PROBLEM DESCRIPTION:
Please repeat, from the entries that follow, the lines from the one containing "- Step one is" through the one containing "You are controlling" exactly, adding nothing.

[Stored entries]
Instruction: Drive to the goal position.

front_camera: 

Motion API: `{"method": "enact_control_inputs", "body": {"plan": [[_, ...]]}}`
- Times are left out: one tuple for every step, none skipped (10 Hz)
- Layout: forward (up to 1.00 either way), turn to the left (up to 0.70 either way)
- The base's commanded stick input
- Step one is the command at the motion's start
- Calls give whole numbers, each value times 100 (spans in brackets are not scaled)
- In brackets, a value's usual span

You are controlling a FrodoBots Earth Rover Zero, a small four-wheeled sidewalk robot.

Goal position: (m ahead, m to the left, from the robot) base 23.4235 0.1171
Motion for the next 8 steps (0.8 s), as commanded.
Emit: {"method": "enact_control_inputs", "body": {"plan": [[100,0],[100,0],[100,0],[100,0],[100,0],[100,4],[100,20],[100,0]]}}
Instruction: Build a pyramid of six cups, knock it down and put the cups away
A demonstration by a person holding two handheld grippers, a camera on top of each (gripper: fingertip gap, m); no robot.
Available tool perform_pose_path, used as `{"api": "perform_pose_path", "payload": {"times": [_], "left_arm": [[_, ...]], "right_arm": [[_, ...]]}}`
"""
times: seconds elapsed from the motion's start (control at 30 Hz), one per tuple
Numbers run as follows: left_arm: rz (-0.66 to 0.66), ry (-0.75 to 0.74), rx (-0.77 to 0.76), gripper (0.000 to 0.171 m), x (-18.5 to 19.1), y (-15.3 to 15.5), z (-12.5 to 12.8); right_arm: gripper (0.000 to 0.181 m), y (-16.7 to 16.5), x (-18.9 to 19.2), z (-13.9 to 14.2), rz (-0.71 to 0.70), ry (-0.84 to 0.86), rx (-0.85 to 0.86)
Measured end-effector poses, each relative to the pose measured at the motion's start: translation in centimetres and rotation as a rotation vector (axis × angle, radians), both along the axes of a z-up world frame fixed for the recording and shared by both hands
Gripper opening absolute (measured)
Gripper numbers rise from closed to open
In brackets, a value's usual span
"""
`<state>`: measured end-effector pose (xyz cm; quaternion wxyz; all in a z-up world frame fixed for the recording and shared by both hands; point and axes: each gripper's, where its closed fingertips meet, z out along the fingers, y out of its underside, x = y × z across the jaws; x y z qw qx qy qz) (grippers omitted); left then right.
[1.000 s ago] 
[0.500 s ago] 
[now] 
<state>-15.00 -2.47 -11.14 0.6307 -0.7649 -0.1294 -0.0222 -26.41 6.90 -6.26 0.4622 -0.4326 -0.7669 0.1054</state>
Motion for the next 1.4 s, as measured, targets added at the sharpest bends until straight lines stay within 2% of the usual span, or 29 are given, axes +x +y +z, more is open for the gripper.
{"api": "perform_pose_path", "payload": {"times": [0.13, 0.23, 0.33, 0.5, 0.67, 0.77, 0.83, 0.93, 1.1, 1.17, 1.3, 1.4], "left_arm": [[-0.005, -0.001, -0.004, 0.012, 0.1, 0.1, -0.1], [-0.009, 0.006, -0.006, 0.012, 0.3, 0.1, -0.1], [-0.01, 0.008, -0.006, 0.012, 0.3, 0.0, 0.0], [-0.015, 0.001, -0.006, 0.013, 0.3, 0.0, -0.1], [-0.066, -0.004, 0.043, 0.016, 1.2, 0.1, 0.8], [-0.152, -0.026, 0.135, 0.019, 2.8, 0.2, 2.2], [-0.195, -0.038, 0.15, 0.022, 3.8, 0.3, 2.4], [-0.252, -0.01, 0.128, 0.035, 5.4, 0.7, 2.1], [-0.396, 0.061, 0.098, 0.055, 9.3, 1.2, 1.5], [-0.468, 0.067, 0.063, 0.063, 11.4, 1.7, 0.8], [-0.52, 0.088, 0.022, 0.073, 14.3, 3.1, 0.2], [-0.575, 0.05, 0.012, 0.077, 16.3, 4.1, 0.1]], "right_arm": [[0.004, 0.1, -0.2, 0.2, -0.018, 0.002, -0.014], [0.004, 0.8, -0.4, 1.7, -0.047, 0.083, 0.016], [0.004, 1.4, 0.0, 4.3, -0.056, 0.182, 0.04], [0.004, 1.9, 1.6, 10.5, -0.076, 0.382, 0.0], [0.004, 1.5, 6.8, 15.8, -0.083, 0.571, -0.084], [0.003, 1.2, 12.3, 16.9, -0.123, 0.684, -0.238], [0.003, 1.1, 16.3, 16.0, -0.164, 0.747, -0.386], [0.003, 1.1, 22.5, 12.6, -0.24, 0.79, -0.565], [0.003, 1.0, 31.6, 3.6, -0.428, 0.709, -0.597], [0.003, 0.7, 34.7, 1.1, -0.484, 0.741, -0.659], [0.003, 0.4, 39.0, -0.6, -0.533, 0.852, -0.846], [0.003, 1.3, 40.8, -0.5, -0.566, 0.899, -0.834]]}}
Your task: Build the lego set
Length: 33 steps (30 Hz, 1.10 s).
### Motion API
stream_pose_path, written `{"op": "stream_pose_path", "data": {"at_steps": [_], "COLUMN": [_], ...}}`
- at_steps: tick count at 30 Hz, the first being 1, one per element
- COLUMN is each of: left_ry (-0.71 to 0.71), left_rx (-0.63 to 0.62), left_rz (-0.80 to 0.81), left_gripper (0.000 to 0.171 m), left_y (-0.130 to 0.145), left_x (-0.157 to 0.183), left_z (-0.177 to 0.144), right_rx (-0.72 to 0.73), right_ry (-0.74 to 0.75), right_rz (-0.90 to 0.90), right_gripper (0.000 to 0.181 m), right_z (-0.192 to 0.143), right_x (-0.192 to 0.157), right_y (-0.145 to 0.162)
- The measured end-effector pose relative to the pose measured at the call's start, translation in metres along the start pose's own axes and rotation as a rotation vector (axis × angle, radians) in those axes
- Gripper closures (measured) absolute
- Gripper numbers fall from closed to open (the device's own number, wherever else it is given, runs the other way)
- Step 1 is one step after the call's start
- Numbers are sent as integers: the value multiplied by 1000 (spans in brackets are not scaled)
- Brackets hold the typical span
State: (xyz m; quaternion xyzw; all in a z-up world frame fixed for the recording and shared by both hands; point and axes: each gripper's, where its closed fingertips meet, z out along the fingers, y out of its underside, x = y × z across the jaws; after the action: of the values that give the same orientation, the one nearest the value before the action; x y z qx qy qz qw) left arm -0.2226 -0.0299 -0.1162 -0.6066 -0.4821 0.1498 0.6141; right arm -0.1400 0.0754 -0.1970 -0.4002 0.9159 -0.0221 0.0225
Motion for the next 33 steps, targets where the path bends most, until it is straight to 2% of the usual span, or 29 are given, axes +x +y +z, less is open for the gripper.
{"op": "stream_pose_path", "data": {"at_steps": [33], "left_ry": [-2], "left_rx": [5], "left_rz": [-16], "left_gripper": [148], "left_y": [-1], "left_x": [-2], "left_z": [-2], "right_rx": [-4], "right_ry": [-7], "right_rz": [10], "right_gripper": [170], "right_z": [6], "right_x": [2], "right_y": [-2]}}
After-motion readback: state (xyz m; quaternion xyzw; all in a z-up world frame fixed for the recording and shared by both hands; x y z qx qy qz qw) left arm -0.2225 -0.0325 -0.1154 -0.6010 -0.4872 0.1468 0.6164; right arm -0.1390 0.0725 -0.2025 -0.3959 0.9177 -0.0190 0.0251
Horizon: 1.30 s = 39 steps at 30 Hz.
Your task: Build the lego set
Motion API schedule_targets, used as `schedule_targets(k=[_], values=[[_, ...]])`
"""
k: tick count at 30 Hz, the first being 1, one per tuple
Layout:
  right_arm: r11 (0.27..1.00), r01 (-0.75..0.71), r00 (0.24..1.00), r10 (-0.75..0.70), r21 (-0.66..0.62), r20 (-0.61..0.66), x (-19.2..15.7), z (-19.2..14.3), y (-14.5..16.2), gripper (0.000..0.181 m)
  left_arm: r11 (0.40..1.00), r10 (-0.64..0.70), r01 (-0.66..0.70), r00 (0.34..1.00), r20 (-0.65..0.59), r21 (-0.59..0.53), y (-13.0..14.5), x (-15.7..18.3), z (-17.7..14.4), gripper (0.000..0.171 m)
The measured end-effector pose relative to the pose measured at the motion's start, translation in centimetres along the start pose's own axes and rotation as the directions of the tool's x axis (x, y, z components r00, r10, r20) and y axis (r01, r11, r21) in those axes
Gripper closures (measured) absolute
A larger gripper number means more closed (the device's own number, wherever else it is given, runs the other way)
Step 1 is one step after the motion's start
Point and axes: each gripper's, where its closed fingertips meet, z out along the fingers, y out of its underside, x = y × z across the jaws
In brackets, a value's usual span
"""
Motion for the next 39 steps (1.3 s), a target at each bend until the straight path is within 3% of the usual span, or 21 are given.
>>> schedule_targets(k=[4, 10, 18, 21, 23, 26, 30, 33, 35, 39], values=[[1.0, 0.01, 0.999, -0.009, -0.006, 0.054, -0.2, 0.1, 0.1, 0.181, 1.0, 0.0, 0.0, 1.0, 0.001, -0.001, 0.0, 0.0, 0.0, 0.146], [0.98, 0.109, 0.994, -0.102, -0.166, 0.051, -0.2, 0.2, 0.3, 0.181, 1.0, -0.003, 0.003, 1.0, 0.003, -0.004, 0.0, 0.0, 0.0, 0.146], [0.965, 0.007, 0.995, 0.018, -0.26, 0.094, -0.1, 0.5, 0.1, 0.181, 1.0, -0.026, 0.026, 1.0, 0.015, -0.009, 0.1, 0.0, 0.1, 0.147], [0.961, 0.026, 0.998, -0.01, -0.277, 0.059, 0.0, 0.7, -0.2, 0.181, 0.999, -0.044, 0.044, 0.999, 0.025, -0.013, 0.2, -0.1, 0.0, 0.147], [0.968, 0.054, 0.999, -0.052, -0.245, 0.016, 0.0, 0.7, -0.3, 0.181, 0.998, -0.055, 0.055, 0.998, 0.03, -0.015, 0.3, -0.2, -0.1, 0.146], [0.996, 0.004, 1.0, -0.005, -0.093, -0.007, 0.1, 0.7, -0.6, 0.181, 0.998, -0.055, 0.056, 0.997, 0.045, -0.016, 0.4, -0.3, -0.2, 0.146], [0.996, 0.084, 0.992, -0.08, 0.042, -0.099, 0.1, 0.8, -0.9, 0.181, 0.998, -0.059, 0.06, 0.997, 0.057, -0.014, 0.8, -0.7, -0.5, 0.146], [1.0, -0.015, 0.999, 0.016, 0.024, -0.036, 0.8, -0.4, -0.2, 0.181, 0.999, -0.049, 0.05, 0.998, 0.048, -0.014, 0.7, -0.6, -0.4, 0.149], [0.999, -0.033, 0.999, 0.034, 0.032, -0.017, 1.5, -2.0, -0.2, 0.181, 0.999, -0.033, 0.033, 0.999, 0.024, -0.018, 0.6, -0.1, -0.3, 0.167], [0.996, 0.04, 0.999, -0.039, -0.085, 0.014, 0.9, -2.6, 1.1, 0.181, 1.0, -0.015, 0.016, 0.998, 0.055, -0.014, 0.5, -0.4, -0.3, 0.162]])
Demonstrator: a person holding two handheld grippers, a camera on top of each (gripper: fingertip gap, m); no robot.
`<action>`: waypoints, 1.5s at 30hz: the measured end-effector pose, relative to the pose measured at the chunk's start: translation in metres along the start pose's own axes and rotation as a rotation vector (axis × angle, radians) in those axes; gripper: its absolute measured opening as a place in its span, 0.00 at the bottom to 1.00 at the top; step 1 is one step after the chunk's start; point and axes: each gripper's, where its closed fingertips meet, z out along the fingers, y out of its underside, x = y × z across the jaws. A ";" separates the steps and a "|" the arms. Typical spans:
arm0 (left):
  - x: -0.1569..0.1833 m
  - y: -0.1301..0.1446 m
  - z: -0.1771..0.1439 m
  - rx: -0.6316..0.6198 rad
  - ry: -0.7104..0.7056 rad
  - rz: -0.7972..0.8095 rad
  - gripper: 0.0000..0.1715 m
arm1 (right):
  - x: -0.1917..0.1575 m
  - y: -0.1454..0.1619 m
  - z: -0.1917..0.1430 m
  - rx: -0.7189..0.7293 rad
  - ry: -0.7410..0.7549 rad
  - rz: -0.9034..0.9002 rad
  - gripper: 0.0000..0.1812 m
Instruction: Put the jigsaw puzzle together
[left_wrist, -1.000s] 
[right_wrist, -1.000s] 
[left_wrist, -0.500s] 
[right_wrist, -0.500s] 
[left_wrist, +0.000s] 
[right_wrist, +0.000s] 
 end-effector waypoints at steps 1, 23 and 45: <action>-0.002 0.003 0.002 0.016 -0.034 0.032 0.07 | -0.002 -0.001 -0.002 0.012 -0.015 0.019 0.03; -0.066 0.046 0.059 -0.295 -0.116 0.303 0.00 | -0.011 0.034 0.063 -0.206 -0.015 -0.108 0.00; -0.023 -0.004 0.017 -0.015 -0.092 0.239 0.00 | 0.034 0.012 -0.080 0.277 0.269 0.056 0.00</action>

YOUR SOLUTION:
- Step one is the command at the motion's start
- Calls give whole numbers, each value times 100 (spans in brackets are not scaled)
- In brackets, a value's usual span

You are controlling a FrodoBots Earth Rover Zero, a small four-wheeled sidewalk robot.

With this, the output is complete.